Wednesday, February 4, 2009

"This line looks like those pictures of soup kitchen lines during the Depression."

To the extent that our culture has any understanding of history at all, that understanding tends to be grounded in images. The above photograph of a long line of people waiting to pass through a door, above which a sign reads "Free Soup Coffee & Doughnuts for the Unemployed," has become one of the iconic images of the Great Depression. This photograph is included as part of the History section of the Social Security Online Web site, where it is given the following caption:

During the Great Depression preceding the passage of the Social Security Act, "soup kitchens" provided the only meals some unemployed Americans had. This particular soup kitchen was sponsored by the Chicago gangster Al Capone.

For one day, at least, the spirit of Al Capone was revived by the Denny's chain of restaurants, although I doubt that he could have fathomed the scale of the event, let alone how the word was propagated. Covering the Bay Area side of this story for the San Francisco Chronicle, Steve Rubenstein provided the following background:

The promotion was promulgated the way many monumental events are decreed these days, via a Super Bowl commercial. By Tuesday morning, the word had spread like hotcakes. In downtown San Francisco, the line stretched from the front door on Mission Street, between Fourth and Fifth streets, to the corner of Fourth and up the block.

Nearby merchants complained. Three cops stood by. The restaurant manager ordered that a new line should be formed in the Jessie Street alley, and people in the second line thought they were in the first line, and a lot of frustrated people got more scrambled than their eggs.

Rather than soup, coffee, and doughnuts, Denny's gave away their Grand Slam breakfast of bacon and eggs.
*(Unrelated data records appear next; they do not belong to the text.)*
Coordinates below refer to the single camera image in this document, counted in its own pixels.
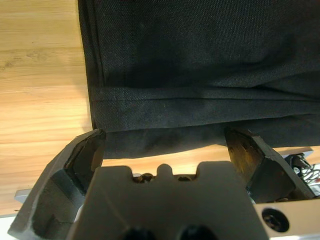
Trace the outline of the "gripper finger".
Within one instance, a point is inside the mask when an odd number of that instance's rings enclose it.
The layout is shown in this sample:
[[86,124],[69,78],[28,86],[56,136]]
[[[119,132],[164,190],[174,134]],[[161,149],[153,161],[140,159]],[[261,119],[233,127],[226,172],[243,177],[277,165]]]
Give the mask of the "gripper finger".
[[67,144],[46,165],[8,234],[18,240],[65,240],[102,165],[105,142],[106,133],[95,129]]
[[230,160],[255,203],[312,200],[316,195],[285,159],[256,134],[226,128]]

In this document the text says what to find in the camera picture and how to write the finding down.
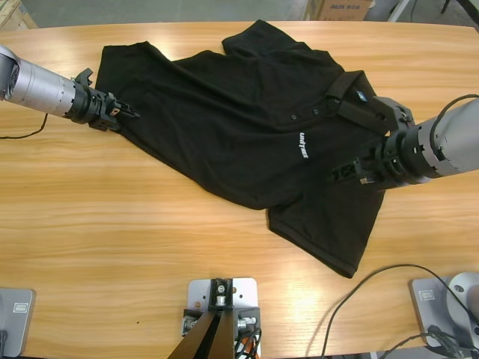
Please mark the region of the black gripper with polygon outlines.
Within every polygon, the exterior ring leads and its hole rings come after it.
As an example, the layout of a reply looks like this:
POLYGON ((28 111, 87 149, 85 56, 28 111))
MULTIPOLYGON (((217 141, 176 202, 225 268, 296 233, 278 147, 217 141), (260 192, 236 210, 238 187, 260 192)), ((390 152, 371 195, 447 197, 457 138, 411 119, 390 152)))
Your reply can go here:
POLYGON ((78 124, 88 124, 100 131, 120 128, 118 119, 138 119, 140 114, 125 102, 118 101, 112 93, 103 93, 84 83, 74 81, 75 95, 67 119, 78 124))
POLYGON ((327 176, 330 183, 359 180, 378 189, 423 184, 427 163, 418 135, 421 125, 397 130, 360 151, 357 159, 335 166, 327 176))

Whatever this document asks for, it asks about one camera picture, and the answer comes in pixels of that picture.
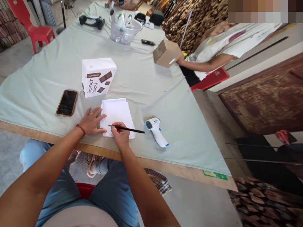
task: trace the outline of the person's left hand
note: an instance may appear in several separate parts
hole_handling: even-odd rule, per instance
[[[84,117],[81,119],[79,125],[83,128],[86,135],[97,134],[97,133],[106,133],[105,129],[98,129],[97,124],[106,117],[106,114],[97,117],[98,114],[102,111],[101,108],[95,108],[91,113],[91,107],[88,108]]]
[[[182,66],[183,62],[185,62],[184,56],[180,57],[180,58],[176,61],[176,63],[177,63],[178,65],[180,65],[180,66]]]

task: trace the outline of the concrete floor
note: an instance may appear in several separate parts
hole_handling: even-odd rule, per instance
[[[77,0],[72,10],[68,10],[67,26],[83,12],[92,0]],[[146,12],[149,6],[139,10]],[[0,84],[11,73],[24,66],[33,56],[31,40],[17,43],[0,53]],[[227,147],[226,142],[243,136],[239,126],[230,116],[218,96],[212,92],[194,92],[197,103],[210,127],[211,132],[224,158],[240,158],[235,147]],[[28,138],[0,131],[0,195],[21,175],[20,151]],[[101,175],[89,178],[86,175],[87,163],[91,155],[81,153],[70,173],[77,182],[96,184]],[[239,161],[226,160],[234,177],[250,176],[247,166]],[[200,182],[164,174],[173,188],[164,198],[181,226],[241,226],[240,219],[225,189]]]

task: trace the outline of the stacked firewood
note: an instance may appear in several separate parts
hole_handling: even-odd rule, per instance
[[[243,226],[301,226],[303,197],[286,193],[255,178],[235,180],[239,192],[229,191]]]
[[[165,1],[157,1],[152,10],[163,13],[168,9],[171,0],[165,6]],[[195,42],[201,39],[203,33],[228,17],[227,0],[180,0],[174,5],[171,13],[162,24],[166,37],[180,45],[186,27],[189,12],[193,10],[181,49],[192,53]]]
[[[0,3],[0,52],[28,36],[6,1]]]

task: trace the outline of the infrared thermometer
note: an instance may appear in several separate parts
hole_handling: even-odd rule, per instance
[[[145,122],[145,126],[151,130],[151,132],[154,135],[154,138],[156,142],[159,144],[160,147],[167,147],[168,142],[163,137],[162,133],[160,132],[161,129],[159,128],[160,125],[160,119],[159,118],[152,118]]]

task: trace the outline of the brown wooden door
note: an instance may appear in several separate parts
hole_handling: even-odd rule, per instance
[[[228,87],[219,96],[247,132],[303,131],[303,53]]]

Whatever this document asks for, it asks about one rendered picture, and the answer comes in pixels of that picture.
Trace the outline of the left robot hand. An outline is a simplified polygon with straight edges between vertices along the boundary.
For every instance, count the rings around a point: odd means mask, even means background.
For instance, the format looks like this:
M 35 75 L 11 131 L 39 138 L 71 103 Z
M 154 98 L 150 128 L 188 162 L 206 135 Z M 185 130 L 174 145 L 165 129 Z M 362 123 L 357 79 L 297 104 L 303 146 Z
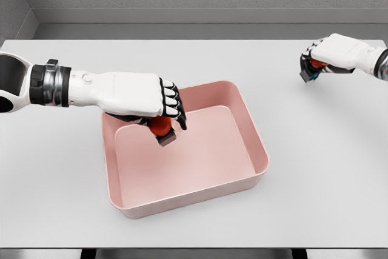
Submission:
M 154 73 L 108 72 L 97 97 L 97 105 L 104 112 L 130 123 L 150 125 L 157 117 L 176 121 L 187 129 L 186 113 L 177 86 Z

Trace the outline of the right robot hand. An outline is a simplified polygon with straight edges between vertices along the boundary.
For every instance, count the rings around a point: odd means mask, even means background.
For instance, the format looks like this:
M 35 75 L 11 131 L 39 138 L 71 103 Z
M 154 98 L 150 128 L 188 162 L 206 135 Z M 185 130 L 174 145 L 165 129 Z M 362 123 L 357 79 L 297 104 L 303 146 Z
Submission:
M 301 57 L 326 63 L 321 73 L 347 74 L 359 69 L 361 50 L 367 46 L 358 39 L 333 33 L 313 42 Z

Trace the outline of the pink rectangular basket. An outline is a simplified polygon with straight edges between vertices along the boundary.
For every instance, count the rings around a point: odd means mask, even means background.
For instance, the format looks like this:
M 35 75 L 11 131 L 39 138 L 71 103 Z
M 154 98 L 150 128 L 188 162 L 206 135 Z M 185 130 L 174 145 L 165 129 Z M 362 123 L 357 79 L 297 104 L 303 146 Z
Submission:
M 187 130 L 160 146 L 144 126 L 101 115 L 111 204 L 134 219 L 250 189 L 269 158 L 238 87 L 181 89 Z

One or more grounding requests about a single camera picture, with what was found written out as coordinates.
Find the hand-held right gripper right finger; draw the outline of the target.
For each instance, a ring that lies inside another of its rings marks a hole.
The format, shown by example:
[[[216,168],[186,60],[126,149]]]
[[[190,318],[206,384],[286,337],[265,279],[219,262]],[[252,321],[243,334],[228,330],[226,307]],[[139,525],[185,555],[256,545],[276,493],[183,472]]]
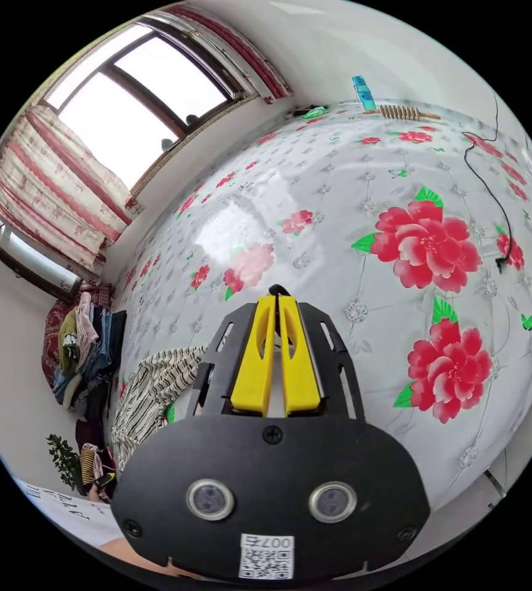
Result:
[[[279,296],[278,316],[285,414],[314,413],[320,405],[320,391],[297,300]]]

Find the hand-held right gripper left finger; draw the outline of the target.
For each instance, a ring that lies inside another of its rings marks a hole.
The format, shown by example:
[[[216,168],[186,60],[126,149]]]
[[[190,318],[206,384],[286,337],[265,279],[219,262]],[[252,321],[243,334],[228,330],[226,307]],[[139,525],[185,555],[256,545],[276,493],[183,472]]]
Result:
[[[276,337],[276,298],[258,299],[230,402],[236,412],[265,417],[270,402]]]

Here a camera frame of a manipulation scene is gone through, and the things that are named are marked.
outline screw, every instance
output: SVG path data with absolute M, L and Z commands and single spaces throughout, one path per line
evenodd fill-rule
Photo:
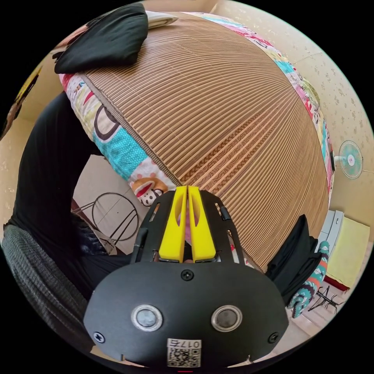
M 183 270 L 180 276 L 184 281 L 190 281 L 194 277 L 194 273 L 191 270 Z
M 93 333 L 94 335 L 94 339 L 98 342 L 98 343 L 104 343 L 105 342 L 105 338 L 103 336 L 103 334 L 100 334 L 99 332 L 94 332 Z
M 272 334 L 269 336 L 268 342 L 269 342 L 270 344 L 273 344 L 273 343 L 275 343 L 275 342 L 278 340 L 278 338 L 279 338 L 279 334 L 278 334 L 277 332 L 274 332 L 274 333 L 272 333 Z

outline circular sensor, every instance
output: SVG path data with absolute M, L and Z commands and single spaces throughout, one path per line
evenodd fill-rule
M 156 331 L 162 325 L 162 314 L 152 305 L 139 305 L 132 311 L 131 321 L 142 331 Z
M 239 308 L 233 305 L 224 305 L 212 315 L 212 326 L 220 332 L 235 330 L 242 323 L 243 315 Z

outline monkey cartoon print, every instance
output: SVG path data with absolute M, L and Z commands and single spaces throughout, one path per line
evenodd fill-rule
M 156 178 L 154 173 L 150 177 L 137 179 L 131 188 L 144 206 L 151 206 L 158 196 L 168 191 L 166 184 Z

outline tiled floor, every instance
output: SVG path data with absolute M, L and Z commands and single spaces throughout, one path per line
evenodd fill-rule
M 118 227 L 119 224 L 126 218 L 126 216 L 133 210 L 134 204 L 138 215 L 139 223 L 144 218 L 147 208 L 145 208 L 135 197 L 132 190 L 130 189 L 127 182 L 119 177 L 108 164 L 103 157 L 92 156 L 85 167 L 77 188 L 74 193 L 74 200 L 79 206 L 83 206 L 87 203 L 94 201 L 101 194 L 107 194 L 98 199 L 95 208 L 93 209 L 93 215 L 91 209 L 85 211 L 86 216 L 91 220 L 95 221 L 99 229 L 110 236 L 113 231 Z M 124 226 L 129 222 L 130 216 L 122 225 L 118 232 L 113 236 L 117 239 L 119 234 L 123 231 Z M 120 236 L 120 241 L 117 243 L 117 247 L 125 252 L 126 254 L 132 252 L 132 248 L 135 241 L 135 230 L 136 221 L 134 220 L 128 227 L 128 229 Z M 134 233 L 134 236 L 124 240 L 127 236 Z M 364 271 L 368 259 L 371 254 L 373 243 L 368 243 L 366 255 L 361 267 L 359 276 L 357 277 L 356 284 Z M 328 284 L 323 282 L 323 287 L 327 287 Z M 349 297 L 353 289 L 342 292 L 337 288 L 330 286 L 329 297 L 336 295 L 334 301 L 341 303 Z M 287 350 L 303 343 L 310 337 L 316 335 L 321 329 L 323 329 L 334 317 L 334 309 L 329 306 L 327 309 L 323 306 L 318 307 L 312 311 L 304 311 L 301 316 L 296 319 L 291 318 L 289 314 L 289 327 L 282 337 L 280 342 L 277 344 L 275 349 L 267 356 L 261 358 L 258 361 L 263 361 L 267 358 L 274 357 L 278 354 L 286 352 Z M 244 362 L 239 365 L 246 365 L 249 362 Z
M 369 242 L 360 273 L 357 276 L 356 284 L 352 289 L 343 292 L 327 284 L 326 282 L 322 282 L 322 287 L 325 288 L 327 286 L 330 286 L 329 297 L 331 297 L 332 295 L 336 295 L 336 297 L 334 298 L 334 301 L 336 303 L 346 301 L 349 298 L 350 294 L 354 291 L 358 281 L 361 278 L 362 273 L 365 270 L 366 264 L 372 252 L 372 248 L 373 243 Z M 310 305 L 313 305 L 315 301 L 317 301 L 317 298 L 315 298 Z M 342 308 L 343 305 L 344 304 L 337 307 L 338 311 Z M 299 317 L 295 319 L 291 318 L 289 314 L 290 325 L 283 338 L 268 356 L 265 356 L 258 361 L 263 361 L 267 358 L 274 357 L 301 344 L 302 342 L 317 334 L 321 329 L 323 329 L 334 318 L 334 316 L 334 309 L 331 306 L 329 306 L 327 309 L 324 306 L 320 306 L 310 312 L 308 310 L 305 310 Z

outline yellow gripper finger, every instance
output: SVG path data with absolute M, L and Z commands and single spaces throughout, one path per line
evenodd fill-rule
M 164 261 L 183 262 L 186 230 L 187 186 L 177 187 L 159 249 Z
M 198 187 L 188 187 L 188 201 L 192 259 L 194 262 L 212 260 L 216 252 Z

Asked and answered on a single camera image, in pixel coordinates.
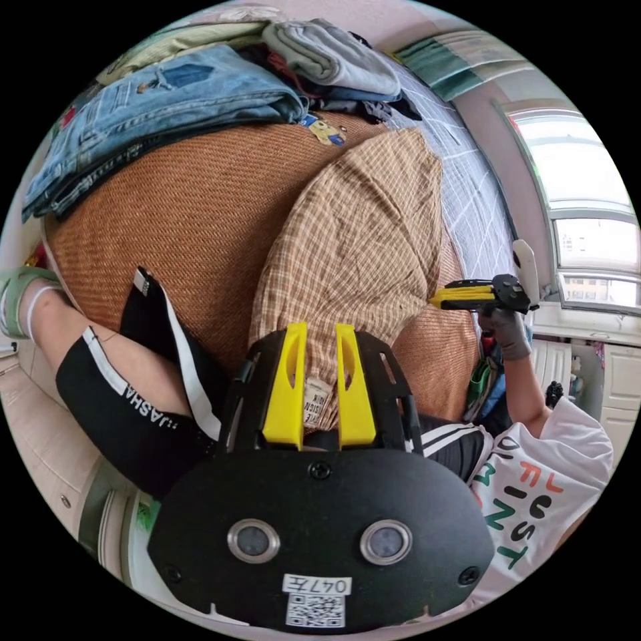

Coffee was not part of the deal (which upset some); but water was provided to everyone. Rubenstein quoted one of the men in line who caught the historical connection:

This line looks like those pictures of soup kitchen lines during the Depression.

Rubenstein also tried to account for the full scale of Denny's effort:

The South Carolina-based restaurant chain said it figured it might wind up giving away as many as 2 million meals at its 1,541 restaurants nationwide. There were lines reported in the snow in Pennsylvania and in early morning hours in Buffalo, N.Y., where the low temperature was 23 degrees.

Once again it seems appropriate to borrow shamelessly from Georges Clemenceau. The last time I did this was when I wrote "that my own health is too serious to be entrusted to a Health Maintenance Organization or any of the other similar institutions currently in place." This time the variation would argue that the economic crisis is far to serious to be entrusted to economists, particularly those sitting in comfortable chairs in climate-controlled offices from which they can leave for about an hour and go off to a satisfying lunch. It is all very well and good to track market indicators, currency exchange rates, and a host of complex formulas; but none of those provide an economic indicator as tangible and painful as those 2 million people lined up in 1,541 Denny's restaurants, many sustaining the impact of winter at its worst.